▸ **Exercise directions**:
Please reproduce the listing verbatim, without its images.

^^^^^^^^

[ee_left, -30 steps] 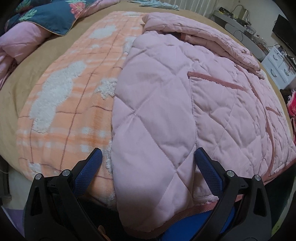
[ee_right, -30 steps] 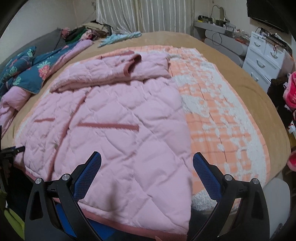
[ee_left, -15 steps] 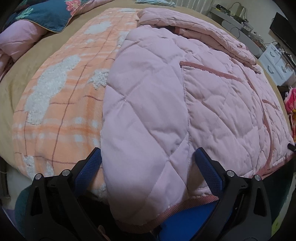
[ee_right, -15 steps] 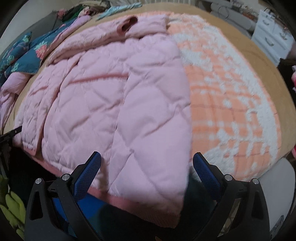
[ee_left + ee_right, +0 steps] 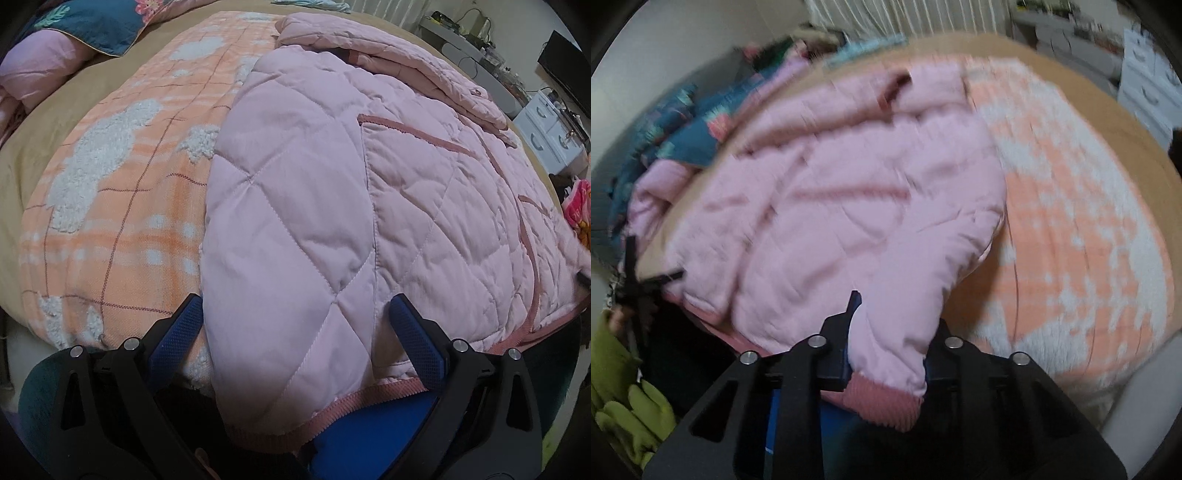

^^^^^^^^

▸ **Task response**:
[ee_left, -30 steps] 
[ee_right, -30 steps] 
[ee_left, -15 steps] 
[ee_right, -15 steps] 
[ee_left + ee_right, +0 steps] 

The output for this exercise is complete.